• _Information given_:

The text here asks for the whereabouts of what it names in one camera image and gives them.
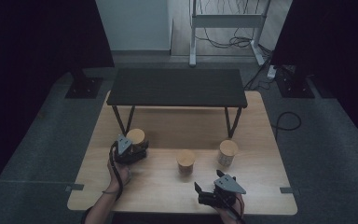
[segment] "floor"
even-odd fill
[[[72,83],[69,75],[51,88],[40,115],[0,175],[0,223],[78,223],[82,212],[67,208],[67,187],[76,180],[117,70],[188,68],[188,57],[115,55],[114,59],[116,68],[85,70],[89,77],[104,78],[96,99],[65,99]],[[236,60],[200,56],[195,69],[238,68],[245,85],[259,67],[253,59]],[[267,89],[258,88],[270,123],[275,125],[286,111],[298,114],[302,120],[299,129],[279,131],[277,136],[298,213],[246,216],[246,223],[358,223],[358,130],[336,99],[321,98],[312,85],[315,99],[282,98],[275,82],[258,82],[266,81],[266,75],[266,69],[261,71],[253,87],[259,84]],[[297,124],[296,117],[286,115],[279,126],[290,128]],[[157,223],[158,218],[151,216]]]
[[[173,12],[173,29],[172,29],[172,55],[188,55],[190,52],[190,15],[192,13],[193,1],[174,1],[175,11]],[[267,0],[199,0],[197,14],[203,15],[239,15],[239,14],[261,14],[267,4]],[[271,1],[268,9],[268,15],[260,44],[267,49],[275,49],[279,34],[286,19],[292,0]],[[220,44],[228,44],[231,37],[243,36],[253,38],[253,28],[199,28],[196,30],[196,37],[208,37]],[[216,48],[209,41],[197,39],[198,55],[237,55],[253,56],[250,46],[238,48],[231,46],[228,48]]]

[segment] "black curtain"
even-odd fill
[[[73,62],[114,66],[95,1],[0,0],[0,173]]]
[[[306,68],[358,128],[358,1],[293,0],[271,64]]]

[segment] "table leg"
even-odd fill
[[[126,130],[124,130],[124,124],[123,124],[123,121],[121,120],[120,114],[118,113],[117,106],[112,105],[112,108],[113,108],[113,111],[115,112],[116,119],[117,119],[118,125],[120,126],[121,132],[123,134],[125,134]]]
[[[123,121],[121,120],[120,114],[118,113],[117,106],[112,105],[112,108],[113,108],[113,111],[115,112],[116,119],[117,119],[118,125],[120,126],[121,132],[122,132],[124,135],[127,135],[127,133],[128,133],[129,130],[130,130],[130,126],[131,126],[131,122],[132,122],[132,117],[133,117],[133,112],[134,112],[134,110],[135,110],[135,105],[133,105],[132,108],[131,108],[129,120],[128,120],[128,122],[127,122],[127,129],[124,129],[124,124],[123,124]]]
[[[235,129],[238,126],[238,120],[240,119],[241,112],[242,112],[242,107],[238,107],[237,115],[235,116],[234,123],[232,124],[232,128],[231,128],[230,127],[231,124],[229,122],[229,116],[228,116],[228,109],[227,109],[227,107],[225,107],[227,131],[228,131],[229,138],[232,138],[232,136],[234,135]]]
[[[131,126],[131,122],[132,122],[132,117],[133,117],[133,112],[135,111],[135,105],[133,105],[131,107],[131,112],[130,112],[130,116],[129,116],[129,121],[127,122],[127,129],[126,129],[126,135],[127,133],[130,131],[130,126]]]

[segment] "cup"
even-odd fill
[[[126,137],[132,141],[134,146],[140,146],[145,141],[145,133],[141,129],[131,129]]]
[[[178,162],[179,174],[191,175],[193,173],[194,161],[196,160],[196,154],[188,149],[182,149],[176,155],[176,161]]]
[[[237,153],[238,153],[237,144],[231,140],[225,140],[220,144],[217,161],[222,166],[230,166]]]

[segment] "wire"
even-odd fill
[[[113,154],[113,148],[117,147],[117,141],[115,141],[115,143],[110,147],[110,151],[109,151],[109,160],[110,160],[110,165],[112,166],[112,170],[115,173],[117,182],[118,182],[118,193],[116,195],[116,199],[115,201],[117,201],[121,194],[123,193],[123,181],[121,180],[120,177],[120,173],[118,172],[116,166],[115,166],[115,160],[114,160],[114,154]]]
[[[201,0],[199,0],[200,2],[200,13],[203,14],[203,10],[202,10],[202,2]],[[210,4],[211,0],[208,0],[207,4],[205,5],[205,12],[206,12],[206,9],[207,9],[207,6]],[[259,6],[259,2],[260,0],[257,0],[257,5],[256,5],[256,8],[255,8],[255,13],[257,12],[258,10],[258,6]],[[220,13],[220,9],[219,9],[219,3],[220,3],[220,0],[218,0],[217,2],[217,11],[218,13]],[[245,12],[248,10],[248,3],[249,3],[249,0],[246,0],[246,3],[244,3],[244,0],[236,0],[236,3],[237,3],[237,8],[238,8],[238,13],[241,13],[241,10],[240,10],[240,3],[242,3],[243,6],[243,14],[245,14]],[[226,1],[223,0],[223,14],[224,14],[224,7],[225,7],[225,4],[226,4]],[[190,19],[190,27],[192,27],[192,22],[191,22],[191,10],[190,10],[190,5],[191,5],[191,0],[188,1],[188,16],[189,16],[189,19]],[[229,0],[228,0],[228,5],[230,6],[230,10],[231,10],[231,13],[232,13],[232,9],[231,9],[231,4],[229,3]],[[234,32],[234,37],[231,37],[229,40],[228,40],[228,43],[227,44],[222,44],[222,43],[219,43],[215,40],[212,40],[209,35],[208,35],[208,32],[206,30],[206,28],[204,28],[204,33],[206,35],[206,38],[202,38],[202,37],[198,37],[196,36],[196,38],[198,40],[205,40],[205,41],[208,41],[210,42],[210,44],[216,48],[219,48],[219,49],[228,49],[230,47],[237,47],[237,48],[240,48],[240,49],[243,49],[243,48],[247,48],[250,44],[251,44],[251,41],[253,40],[254,38],[254,35],[255,35],[255,28],[253,29],[253,32],[252,32],[252,37],[249,38],[249,37],[246,37],[246,36],[236,36],[237,32],[239,31],[240,28],[237,28],[237,30]],[[262,45],[258,45],[258,47],[261,48],[261,50],[263,51],[263,56],[264,57],[269,57],[270,54],[271,54],[271,50],[270,49],[267,49],[265,47],[263,47]]]
[[[273,83],[275,81],[275,79],[272,79],[271,81],[258,81],[257,86],[252,88],[251,91],[256,91],[259,88],[264,89],[264,90],[269,90],[271,88],[271,86],[269,84]]]
[[[283,127],[279,126],[279,122],[280,122],[281,118],[284,115],[287,115],[287,114],[293,115],[298,119],[298,124],[297,124],[296,127],[294,127],[294,128],[283,128]],[[286,111],[286,112],[281,113],[280,116],[277,119],[277,124],[276,125],[271,125],[272,128],[275,128],[275,141],[278,141],[278,130],[294,131],[294,130],[298,129],[299,127],[301,127],[301,124],[302,124],[301,117],[298,114],[296,114],[294,112],[291,112],[291,111]]]
[[[235,197],[236,199],[237,199],[237,201],[240,203],[240,207],[241,207],[241,210],[240,210],[240,217],[239,217],[239,219],[240,219],[240,223],[244,223],[245,224],[245,221],[242,219],[242,214],[243,214],[243,205],[242,205],[242,203],[241,203],[241,201],[240,201],[240,199],[239,198],[237,198],[237,197]]]
[[[258,71],[255,73],[254,77],[252,77],[251,80],[248,81],[248,83],[246,83],[246,85],[243,87],[243,90],[246,91],[246,88],[248,91],[250,91],[252,89],[252,85],[255,81],[255,78],[260,74],[260,72],[266,67],[267,63],[269,63],[269,60],[271,59],[271,57],[268,57],[263,65],[261,65],[261,67],[258,69]]]

• _Required action_:
What is needed is a verbatim copy of the material, minus its pictures.

• _Answer to this task_:
The text here asks for the whereabouts of what it names in one camera image and gives them.
[segment] "floor"
even-odd fill
[[[72,83],[69,75],[51,88],[40,115],[0,175],[0,223],[78,223],[82,212],[67,208],[67,187],[76,180],[117,70],[188,68],[188,57],[115,55],[114,59],[116,68],[85,70],[89,77],[104,78],[96,99],[65,99]],[[236,60],[200,56],[195,69],[238,68],[245,85],[259,67],[253,59]],[[267,89],[258,88],[270,123],[275,125],[286,111],[298,114],[302,120],[299,129],[279,131],[277,136],[298,213],[246,216],[246,223],[358,223],[358,130],[336,99],[321,98],[312,85],[315,99],[282,98],[275,82],[258,82],[266,81],[266,75],[266,69],[261,71],[253,87],[259,84]],[[297,124],[296,117],[286,115],[279,126],[290,128]],[[157,223],[158,218],[151,216]]]
[[[173,12],[173,29],[172,29],[172,55],[188,55],[190,52],[190,15],[192,13],[193,1],[174,1],[175,11]],[[267,0],[199,0],[197,14],[203,15],[239,15],[239,14],[261,14],[267,4]],[[271,1],[268,9],[268,15],[260,44],[267,49],[275,49],[279,34],[286,19],[292,0]],[[220,44],[228,44],[231,37],[243,36],[253,38],[253,28],[199,28],[196,30],[196,37],[208,37]],[[216,48],[209,41],[197,39],[198,55],[237,55],[253,56],[250,46],[238,48],[231,46],[228,48]]]

[segment] "black curtain"
even-odd fill
[[[73,62],[114,66],[95,1],[0,0],[0,173]]]
[[[306,68],[358,128],[358,1],[293,0],[271,64]]]

[segment] "table leg"
even-odd fill
[[[126,130],[124,130],[124,124],[123,124],[123,121],[121,120],[120,114],[118,113],[117,106],[112,105],[112,108],[113,108],[113,111],[115,112],[116,119],[117,119],[118,125],[120,126],[121,132],[123,134],[125,134]]]
[[[123,121],[121,120],[120,114],[118,113],[117,106],[112,105],[112,108],[113,108],[113,111],[115,112],[116,119],[117,119],[118,125],[120,126],[121,132],[122,132],[124,135],[127,135],[127,133],[128,133],[129,130],[130,130],[130,126],[131,126],[131,122],[132,122],[132,117],[133,117],[133,112],[134,112],[134,110],[135,110],[135,105],[133,105],[132,108],[131,108],[129,120],[128,120],[128,122],[127,122],[127,129],[124,129],[124,124],[123,124]]]
[[[235,129],[238,126],[238,120],[240,119],[241,112],[242,112],[242,107],[238,107],[237,115],[235,116],[234,123],[232,124],[232,128],[231,128],[230,127],[231,124],[229,122],[229,116],[228,116],[228,109],[227,109],[227,107],[225,107],[227,131],[228,131],[229,138],[232,138],[232,136],[234,135]]]
[[[131,126],[131,122],[132,122],[132,117],[133,117],[133,112],[135,111],[135,105],[133,105],[131,107],[131,112],[130,112],[130,116],[129,116],[129,121],[127,122],[127,129],[126,129],[126,135],[127,133],[130,131],[130,126]]]

[segment] "cup"
even-odd fill
[[[126,137],[132,141],[134,146],[140,146],[145,141],[145,133],[141,129],[131,129]]]
[[[178,162],[179,174],[191,175],[193,173],[194,161],[196,160],[196,154],[188,149],[182,149],[176,155],[176,161]]]
[[[237,153],[238,153],[237,144],[231,140],[225,140],[220,144],[217,161],[222,166],[230,166]]]

[segment] "wire"
even-odd fill
[[[113,154],[113,148],[117,147],[117,141],[115,141],[115,143],[110,147],[110,151],[109,151],[109,160],[110,160],[110,165],[112,166],[112,170],[115,173],[117,182],[118,182],[118,193],[116,195],[116,199],[115,201],[117,201],[121,194],[123,193],[123,181],[121,180],[120,177],[120,173],[118,172],[116,166],[115,166],[115,160],[114,160],[114,154]]]
[[[201,0],[199,0],[200,2],[200,13],[203,14],[203,10],[202,10],[202,2]],[[210,4],[211,0],[208,0],[207,4],[205,5],[205,12],[206,12],[206,9],[207,9],[207,6]],[[259,6],[259,2],[260,0],[257,0],[257,5],[256,5],[256,8],[255,8],[255,13],[257,12],[258,10],[258,6]],[[220,13],[220,9],[219,9],[219,3],[220,3],[220,0],[218,0],[217,2],[217,11],[218,13]],[[245,12],[248,10],[248,3],[249,3],[249,0],[246,0],[246,3],[244,3],[244,0],[236,0],[236,3],[237,3],[237,8],[238,8],[238,13],[241,13],[241,10],[240,10],[240,3],[242,3],[243,6],[243,14],[245,14]],[[226,1],[223,0],[223,14],[224,14],[224,7],[225,7],[225,4],[226,4]],[[190,19],[190,27],[192,27],[192,22],[191,22],[191,10],[190,10],[190,5],[191,5],[191,0],[188,1],[188,16],[189,16],[189,19]],[[229,0],[228,0],[228,5],[230,6],[230,10],[231,10],[231,13],[232,13],[232,9],[231,9],[231,4],[229,3]],[[234,32],[234,37],[231,37],[229,40],[228,40],[228,43],[227,44],[222,44],[222,43],[219,43],[215,40],[212,40],[209,35],[208,35],[208,32],[206,30],[206,28],[204,28],[204,33],[206,35],[206,38],[202,38],[202,37],[198,37],[196,36],[196,38],[198,40],[205,40],[205,41],[208,41],[210,42],[210,44],[216,48],[219,48],[219,49],[228,49],[230,47],[237,47],[237,48],[240,48],[240,49],[243,49],[243,48],[247,48],[250,44],[251,44],[251,41],[253,40],[254,38],[254,35],[255,35],[255,28],[253,29],[253,32],[252,32],[252,37],[249,38],[249,37],[246,37],[246,36],[236,36],[237,32],[239,31],[240,28],[237,28],[237,30]],[[262,45],[258,45],[258,47],[261,48],[261,50],[263,51],[263,56],[264,57],[269,57],[270,54],[271,54],[271,50],[270,49],[267,49],[265,47],[263,47]]]
[[[273,83],[275,81],[275,79],[272,79],[271,81],[258,81],[257,86],[252,88],[251,91],[256,91],[259,88],[264,89],[264,90],[269,90],[271,88],[271,86],[269,84]]]
[[[283,127],[279,126],[279,122],[280,122],[281,118],[284,115],[287,115],[287,114],[293,115],[298,119],[298,124],[297,124],[296,127],[294,127],[294,128],[283,128]],[[286,111],[286,112],[281,113],[280,116],[277,119],[277,124],[276,125],[271,125],[272,128],[275,128],[275,141],[278,141],[278,130],[294,131],[294,130],[298,129],[299,127],[301,127],[301,124],[302,124],[301,117],[298,114],[296,114],[294,112],[291,112],[291,111]]]
[[[235,197],[236,199],[237,199],[237,201],[240,203],[240,207],[241,207],[241,210],[240,210],[240,217],[239,217],[239,219],[240,219],[240,223],[244,223],[245,224],[245,221],[242,219],[242,214],[243,214],[243,205],[242,205],[242,203],[241,203],[241,201],[240,201],[240,199],[239,198],[237,198],[237,197]]]
[[[258,71],[255,73],[254,77],[252,77],[251,80],[248,81],[248,83],[246,83],[246,85],[243,87],[243,90],[246,91],[246,88],[248,91],[250,91],[252,89],[252,85],[255,81],[255,78],[260,74],[260,72],[266,67],[267,63],[269,63],[269,60],[271,59],[271,57],[268,57],[263,65],[261,65],[261,67],[258,69]]]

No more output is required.